Cell phone released in 2008

The Motorola Rokr E8 (stylized ROKR E8), also marketed as MotoRokr E8, is a candy-bar style GSM mobile cell phone designed and developed by Motorola, released in July 2008 and part of the ROKR designated phones focused on music playing. It runs on MotoMagx Linux.

Its most unique feature is its backlit and dynamic touch-sensitive keypad. The virtual buttons on the keypad change depending on the current function of the device. This feature was referred to as ModeShift. The touch feedback system also has haptic technology. The ModeShift technology used on the Rokr E8 was also used on the similar Rokr EM30 as well as the Motorola Zine ZN5 and the Motorola Stature i9 iDEN phone.

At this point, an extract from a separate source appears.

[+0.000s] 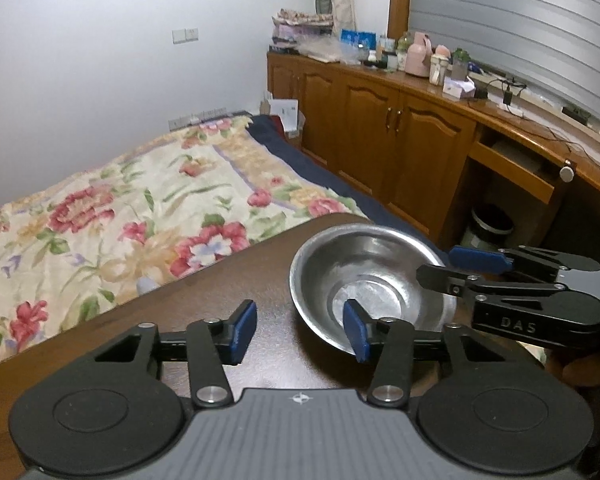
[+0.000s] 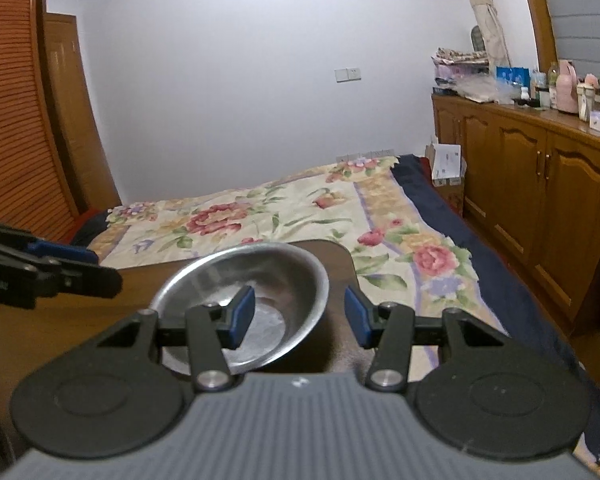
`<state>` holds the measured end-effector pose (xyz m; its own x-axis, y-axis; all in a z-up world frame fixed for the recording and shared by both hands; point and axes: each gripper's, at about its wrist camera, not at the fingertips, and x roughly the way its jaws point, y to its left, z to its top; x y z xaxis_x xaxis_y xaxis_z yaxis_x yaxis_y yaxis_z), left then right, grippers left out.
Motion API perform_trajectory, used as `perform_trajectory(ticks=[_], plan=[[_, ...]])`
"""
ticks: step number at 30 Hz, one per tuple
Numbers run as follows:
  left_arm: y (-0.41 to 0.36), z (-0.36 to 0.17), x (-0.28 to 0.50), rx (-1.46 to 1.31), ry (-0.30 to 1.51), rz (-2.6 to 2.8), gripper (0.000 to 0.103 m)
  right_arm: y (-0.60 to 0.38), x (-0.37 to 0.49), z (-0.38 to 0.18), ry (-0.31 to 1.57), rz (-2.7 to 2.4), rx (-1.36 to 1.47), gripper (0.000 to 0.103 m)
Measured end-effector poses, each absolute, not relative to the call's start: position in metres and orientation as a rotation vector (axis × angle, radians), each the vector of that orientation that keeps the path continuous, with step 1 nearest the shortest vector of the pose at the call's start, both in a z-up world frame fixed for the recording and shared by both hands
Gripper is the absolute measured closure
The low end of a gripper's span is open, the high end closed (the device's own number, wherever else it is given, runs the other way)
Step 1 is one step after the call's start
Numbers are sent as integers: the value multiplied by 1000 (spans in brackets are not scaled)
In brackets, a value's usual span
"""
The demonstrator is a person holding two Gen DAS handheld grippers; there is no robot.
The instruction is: Organize plates and bowls
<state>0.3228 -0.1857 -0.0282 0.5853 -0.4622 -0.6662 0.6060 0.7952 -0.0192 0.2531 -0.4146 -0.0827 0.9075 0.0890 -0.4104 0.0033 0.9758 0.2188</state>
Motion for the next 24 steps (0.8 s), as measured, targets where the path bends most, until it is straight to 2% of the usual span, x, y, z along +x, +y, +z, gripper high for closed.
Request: perform_trajectory(ticks=[16,24], plan=[[-203,-52,356,206,803,-663,72,-417,262,-90,493,78,261,53],[-206,-57,360,207,822,-662,72,-415,266,-92,511,75,255,54]])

The Rokr E8 also features a four-way music controller and menu navigator wheel that Motorola called the Omega Wheel and FastScroll, as well as a 3.5 mm headphone jack.

The Motorola Rokr E8 was announced at the 2008 Consumer Electronics Show, where it won CNET's Best of CES award. However, the omission of 3G connectivity (it only works on EDGE speeds at best) was considered unexpected and a source for criticism. The Motorola Rokr E8 also features Bluetooth, a full HTML web browser, a 2.0-megapixel camera, and a microSD card slot that can expand the existing 2 GB of internal embedded memory.

== Release and carriers ==
In the US, T-Mobile and Cellular One carried the Motorola Rokr E8 whereas in Canada Rogers Wireless did so, released on August 12, 2008.

== Related phones ==
The Motorola Rokr EM30 is a cut-down version of the Rokr E8 released later in 2008. It runs on LiMo, a Linux-based operating system for mobile devices.

== In popular culture ==
Before it was made official, the Motorola Rokr E8 appeared in the music video for "Clumsy" by Fergie.